PROMPT: Only the lines from the start of the material through the line containing "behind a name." are to be extracted, exactly as they appear.

*** DATA FOR ANALYSIS

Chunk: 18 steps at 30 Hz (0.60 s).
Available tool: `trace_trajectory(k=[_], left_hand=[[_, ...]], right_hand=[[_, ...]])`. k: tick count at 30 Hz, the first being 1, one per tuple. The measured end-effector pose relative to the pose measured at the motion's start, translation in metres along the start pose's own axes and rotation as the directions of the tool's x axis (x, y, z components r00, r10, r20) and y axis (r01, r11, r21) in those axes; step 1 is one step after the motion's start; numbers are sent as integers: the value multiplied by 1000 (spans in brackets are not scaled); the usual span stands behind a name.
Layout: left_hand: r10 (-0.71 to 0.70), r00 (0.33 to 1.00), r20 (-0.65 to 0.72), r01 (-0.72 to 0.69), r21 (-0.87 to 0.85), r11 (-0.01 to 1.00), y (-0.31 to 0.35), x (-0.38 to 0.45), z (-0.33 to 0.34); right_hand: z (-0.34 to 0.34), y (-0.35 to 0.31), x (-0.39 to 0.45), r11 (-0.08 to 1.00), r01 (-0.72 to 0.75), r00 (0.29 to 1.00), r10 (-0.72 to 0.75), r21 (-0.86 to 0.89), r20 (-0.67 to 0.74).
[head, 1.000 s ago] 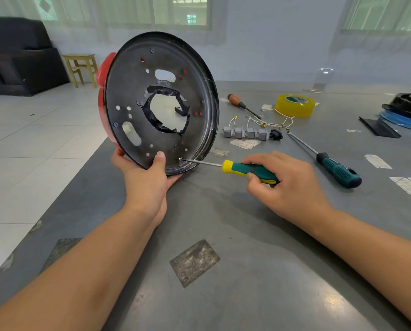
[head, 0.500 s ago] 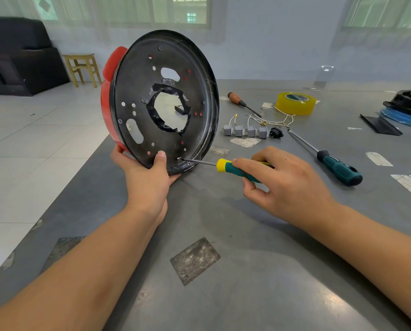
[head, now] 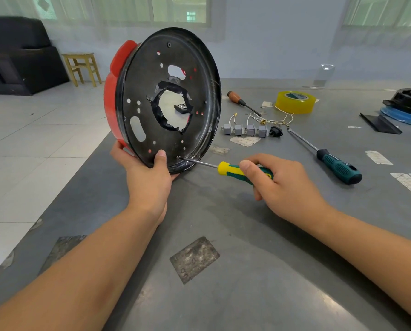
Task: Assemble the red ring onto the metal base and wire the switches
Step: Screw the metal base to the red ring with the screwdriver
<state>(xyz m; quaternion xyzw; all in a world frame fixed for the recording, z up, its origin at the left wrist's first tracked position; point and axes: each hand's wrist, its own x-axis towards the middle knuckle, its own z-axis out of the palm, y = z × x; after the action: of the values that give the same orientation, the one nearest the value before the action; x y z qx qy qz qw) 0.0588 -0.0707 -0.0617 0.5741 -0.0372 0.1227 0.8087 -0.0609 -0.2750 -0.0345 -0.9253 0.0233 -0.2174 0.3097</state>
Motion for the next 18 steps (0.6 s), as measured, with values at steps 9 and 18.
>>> trace_trajectory(k=[9, 18], left_hand=[[14, 1000, -26, -14, 27, 1000, -2, 2, 0], [-26, 999, -29, 28, 46, 999, -3, 3, 1]], right_hand=[[-11, 9, 2, 999, -42, 992, 43, -3, 122], [-14, 1, 4, 988, -75, 995, 65, -134, -78]])
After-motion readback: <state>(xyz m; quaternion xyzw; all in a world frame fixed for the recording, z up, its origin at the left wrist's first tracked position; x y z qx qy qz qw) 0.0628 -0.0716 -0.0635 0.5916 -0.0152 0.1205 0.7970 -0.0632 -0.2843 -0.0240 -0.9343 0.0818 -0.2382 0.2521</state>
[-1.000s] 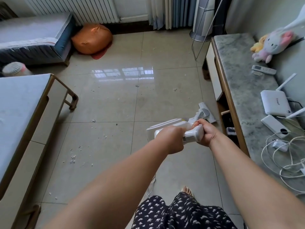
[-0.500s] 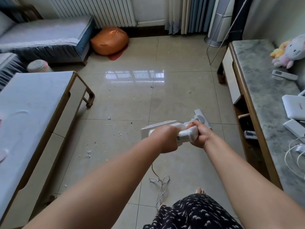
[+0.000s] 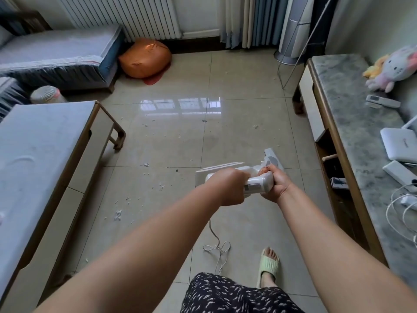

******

ANSWER FOR THE TASK:
Chunk: 18 steps at 30 Hz (0.60 s).
Available tool: `trace_trajectory(k=[_], left_hand=[[_, ...]], right_hand=[[_, ...]])`. k: tick count at 30 Hz, the first being 1, one per tuple. The measured end-effector pose relative to the pose measured at the motion's start, translation in metres along the start pose's own axes and rotation as the directions of the tool's x axis (x, y, z components r00, r10, r20) and y axis (r01, r11, r21) in those axes; step 1 is one step after the motion's start; numbers are sent as integers: the value multiplied by 1000 (spans in brackets are not scaled); the usual span stands behind a name.

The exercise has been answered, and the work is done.